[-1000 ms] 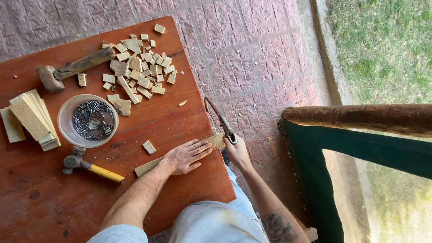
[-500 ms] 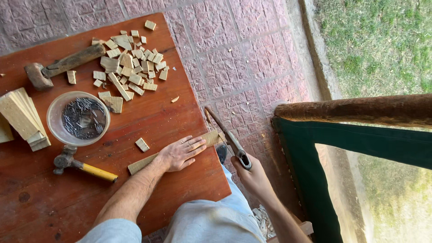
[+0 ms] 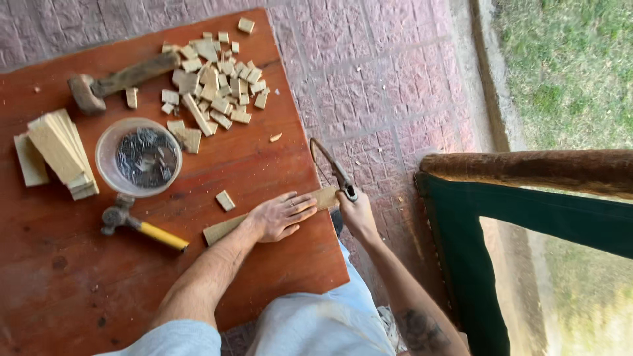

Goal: The person uses a hand saw to cut a long wooden plank into smaller pieces on a wooden workbench. The person holds the plank with one hand and saws with the other, producing small wood pieces that accumulate on the table.

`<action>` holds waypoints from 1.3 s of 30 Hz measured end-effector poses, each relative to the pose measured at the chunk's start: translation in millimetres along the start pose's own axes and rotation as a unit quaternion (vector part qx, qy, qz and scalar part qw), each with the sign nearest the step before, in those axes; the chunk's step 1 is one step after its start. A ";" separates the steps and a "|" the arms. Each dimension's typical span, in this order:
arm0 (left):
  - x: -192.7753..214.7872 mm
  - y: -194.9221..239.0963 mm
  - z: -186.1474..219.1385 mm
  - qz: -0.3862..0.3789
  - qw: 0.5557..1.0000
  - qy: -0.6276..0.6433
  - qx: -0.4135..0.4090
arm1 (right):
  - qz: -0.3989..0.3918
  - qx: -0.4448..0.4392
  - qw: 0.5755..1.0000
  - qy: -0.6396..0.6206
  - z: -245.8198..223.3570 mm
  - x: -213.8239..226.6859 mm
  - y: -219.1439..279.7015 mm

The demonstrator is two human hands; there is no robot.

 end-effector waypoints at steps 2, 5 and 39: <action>-0.5 -2.8 1.1 -0.004 1.000 0.007 0.003 | -0.029 -0.022 0.999 0.030 -26.5 7.0 18.0; 5.4 -0.7 3.2 0.000 1.000 0.009 -0.006 | -0.039 -0.024 0.998 0.053 -52.8 26.5 58.6; 1.8 -3.4 10.1 -0.005 0.999 -0.027 -0.023 | -0.027 -0.017 0.998 0.052 37.4 7.8 14.0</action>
Point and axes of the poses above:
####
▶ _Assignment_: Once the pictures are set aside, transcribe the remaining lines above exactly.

▶ _Answer for the task_:
[-1000 ms] 
[-500 ms] 
[+0 ms] 

Goal: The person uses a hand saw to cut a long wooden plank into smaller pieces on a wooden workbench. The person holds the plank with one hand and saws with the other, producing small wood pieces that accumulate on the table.

`<action>` holds waypoints from 1.3 s of 30 Hz measured end-effector poses, each relative to the pose measured at the chunk's start: translation in millimetres along the start pose's own axes and rotation as a unit quaternion (vector part qx, qy, qz and scalar part qw), each with the sign nearest the step before, in those axes; the chunk's step 1 is one step after its start. A ";" separates the steps and a "|" the arms. Each dimension's typical span, in this order:
arm0 (left):
  - x: -192.7753..214.7872 mm
  - y: -194.9221..239.0963 mm
  - z: -186.1474..219.1385 mm
  - qz: -0.3862..0.3789
  - qw: 0.5557..1.0000
  - qy: -0.6276..0.6433
  - qx: -0.4135..0.4090
arm1 (right):
  - qz: -0.3989..0.3918
  - qx: -0.4448..0.4392
  - qw: 0.5755..1.0000
  - qy: -0.6396..0.6206
  - z: -245.8198..223.3570 mm
  - x: -213.8239..226.6859 mm
  - y: -219.1439..279.7015 mm

The demonstrator is two human hands; there is no robot.

 end-effector waypoints at steps 2, 5 and 39: <action>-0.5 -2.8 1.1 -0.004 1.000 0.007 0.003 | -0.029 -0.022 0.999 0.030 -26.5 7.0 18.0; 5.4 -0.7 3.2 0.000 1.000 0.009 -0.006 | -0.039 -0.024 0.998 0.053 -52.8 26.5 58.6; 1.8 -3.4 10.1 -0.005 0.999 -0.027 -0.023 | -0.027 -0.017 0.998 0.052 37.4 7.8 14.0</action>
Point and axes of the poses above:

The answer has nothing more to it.